I Googled and landed on this forum which, as a retired electronics technician working in education, I found interesting.
I agree that varying the brightness of the light entering a fibre optic cable is amplitude modulation of an extremely high-frequency carrier. (light is just an extremely high frequency radiation travelling at the same speed as radiowaves in free space)

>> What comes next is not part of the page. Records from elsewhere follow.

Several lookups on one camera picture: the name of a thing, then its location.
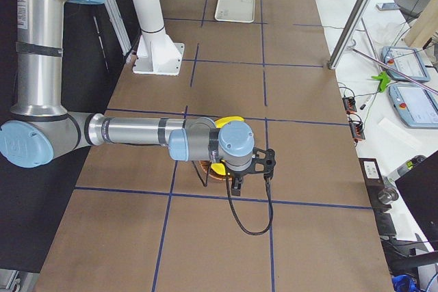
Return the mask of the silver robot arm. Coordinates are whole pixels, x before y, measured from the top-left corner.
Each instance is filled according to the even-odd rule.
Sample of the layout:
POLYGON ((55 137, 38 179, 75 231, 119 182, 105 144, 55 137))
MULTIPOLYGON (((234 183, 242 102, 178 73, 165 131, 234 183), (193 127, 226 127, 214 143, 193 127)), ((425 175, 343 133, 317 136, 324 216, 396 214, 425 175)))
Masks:
POLYGON ((239 120, 117 118, 69 112, 61 102, 64 6, 105 0, 17 0, 17 101, 1 126, 1 154, 34 168, 85 146, 163 146, 176 161, 222 163, 227 189, 255 172, 252 129, 239 120))

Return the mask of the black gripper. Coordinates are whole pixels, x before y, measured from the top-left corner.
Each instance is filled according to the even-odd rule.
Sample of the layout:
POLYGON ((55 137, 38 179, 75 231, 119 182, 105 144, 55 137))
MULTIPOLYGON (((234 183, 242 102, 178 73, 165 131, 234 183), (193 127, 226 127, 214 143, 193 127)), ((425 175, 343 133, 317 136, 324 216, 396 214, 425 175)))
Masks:
POLYGON ((242 174, 232 174, 231 178, 231 195, 240 196, 242 185, 244 183, 244 176, 242 174))

I remember years ago (probably late 60's) putting a 15W pigmy lamp on the output of a valve audio amplifier via a step up transformer to match it.
The audio was effectively modulating the light.
However if you consider a single note say an A at 220 Hertz this will light up the lamp not 220 times a second but 440 times a second an octave higher(since the lamp lights up the same irrespective of the direction of the current).
A photocell (I actually used a cell from a photographic light meter) which sees this light will thus produce a voltage at 440Hz and if connected to an amplifier and speaker will sound very distorted as it is mainly second harmonic distortion.
A very simple trick was then applied; a 90 volt battery (from an old portable valve radio) was put in series with the lamp and with:[list]
[*]no signal the lamp glowed
[*]on the positive parts of the signal the lamp became brighter
[*]on the negative parts of the signal the lamp became dimmer.
[/list]
The complete 220 Hertz signal was causing 220 fluctuations of brightness each second.
The resulting audio via the photocell was then reasonably undistorted and with the pigmy lamp (thin single non-coiled filament) the frequency response was sufficient for intelligible speech to be carried across the link.
Coiled coil lamps had too much thermal storage for a good frequency response.

Jump about 40 years[list]
[*]Replace the valve amplifier with a guitar pickup.
[*]Replace the pigmy lamp with an LED, The 90 volt battery with about 1.4 volts bias on the LED or better still drive it with a constant current around 1mA, vary the current source up and down with the audio signal
[*]Pass the light through a fibre optic cable
[*]Demodulate the light at the other end with a photo-diode or photo-transistor and you have a link with a frequency response extending well beyond audio.
[/list]
The quality of the link is dependent on the linearity of the devices. More signal less noise but greater distortion and vice-versa pick a good compromise and you have a good quality analogue AM link.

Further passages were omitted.